Pulau tikus sudah tidak terlalu jauh lagi. Kapten kapal mencari posisi yang bagus untuk mancing, dia matikan mesin, lalu melemparkan jangkar.
“Oke, di sini nampaknya bagus,” kata kapten kapal sambil mengulur tali jangkar.
Kami serentak memulai, membuka tas perlengkapan, memasang umpan, dan melemparkan pancing dengan umpan udang hidup. Tak lama berselang Mas Bayu berteriak kegirangan.
“Strike..!” teriak Mas Bayu sambil memutar katrol, jorannya melengkung berderit, bertanda ikan yang cukup besar memakan umpannya. Dengan susah payah Mas Bayu akhirnya berhasil menaklukan ikan yang begitu kuat melawan.
Seekor ikan Kerapu dengan ukuran cukup besar berhasil dia tarik, dengan senyum dan gaya dia abadikan dengan kamera hpnya.
Tak lama kemudian Mas Edi juga berteriak.
“Aku dapat Strike nih!” teriak Mas Edi sambil memutar katrolnya.

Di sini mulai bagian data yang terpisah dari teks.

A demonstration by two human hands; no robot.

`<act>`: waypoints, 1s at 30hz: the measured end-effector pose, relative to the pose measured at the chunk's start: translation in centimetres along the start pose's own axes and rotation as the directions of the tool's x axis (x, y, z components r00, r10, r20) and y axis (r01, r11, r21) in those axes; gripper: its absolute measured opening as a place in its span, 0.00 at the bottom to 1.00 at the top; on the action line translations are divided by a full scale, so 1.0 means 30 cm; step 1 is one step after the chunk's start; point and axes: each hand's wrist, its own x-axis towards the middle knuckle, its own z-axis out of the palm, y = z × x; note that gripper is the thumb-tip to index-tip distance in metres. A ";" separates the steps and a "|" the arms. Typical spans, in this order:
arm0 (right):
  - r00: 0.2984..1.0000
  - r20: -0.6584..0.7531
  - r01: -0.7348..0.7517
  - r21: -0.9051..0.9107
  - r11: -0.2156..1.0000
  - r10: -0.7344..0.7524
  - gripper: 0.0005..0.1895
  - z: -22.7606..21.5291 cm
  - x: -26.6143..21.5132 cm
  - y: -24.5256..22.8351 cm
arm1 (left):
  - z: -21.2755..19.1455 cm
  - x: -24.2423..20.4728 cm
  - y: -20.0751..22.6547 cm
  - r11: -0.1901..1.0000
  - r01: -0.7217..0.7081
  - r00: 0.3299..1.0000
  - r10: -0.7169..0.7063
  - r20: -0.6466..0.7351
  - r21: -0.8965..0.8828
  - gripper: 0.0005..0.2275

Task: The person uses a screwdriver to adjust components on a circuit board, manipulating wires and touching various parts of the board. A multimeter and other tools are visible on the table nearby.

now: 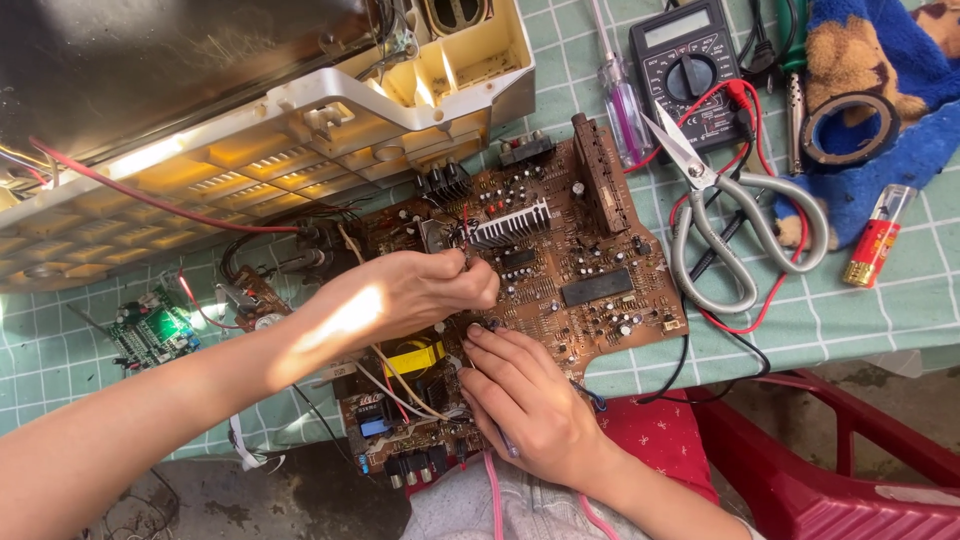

Tiba-tiba Bahrun berteriak, membuat kami semua terkejut.
“Woii…., lihat itu!” teriaknya penuh ketakutan.
Kami serentak melihat kearah yang di tunjukkan Bahrun. Kami gemetar dan ketakutan, terdiam dengan mulut menganga. Kapten kapal sigap, dia tarik tali jangkar dan segera menyalakan mesin kapal.
Di kejauhan tampak gelombang tinggi yang mendekat kearah kami dari tengah samudera, semakin dekat semakin tinggi gelombangnya, kami putuskan semua tali pancing, kami pegangan tiang kapal atau apapun yang bisa kami pegang. Bahrun segera membantu kapten kapal menarik jangkar.
Gelombang makin dekat, tinggi sekali, setinggi pohon kelapa, kami semakin ketakutan ketika kapten kapal berteriak karena jangkar menyangkut di karang, Bahrun berusaha memutuskan tali jangkar dengan pisau.
Tapi terlambat gelombang semakin dekat, kami berteriak ketakutan ketika gelombang menghantam kapal. Mas Bayu terpental masuk ke laut, tubuhku terlempar sempat terbentur tiang kapal. Masih sempat terdengar teriakan Mas Bayu, yang akhirnya hilang bersama gelombang. Aku terlempar jatuh, tubuhku terasa sakit semua, aku buka mata.
“Pak…, Pak bangun, sudah siang, antar kami sekolah.”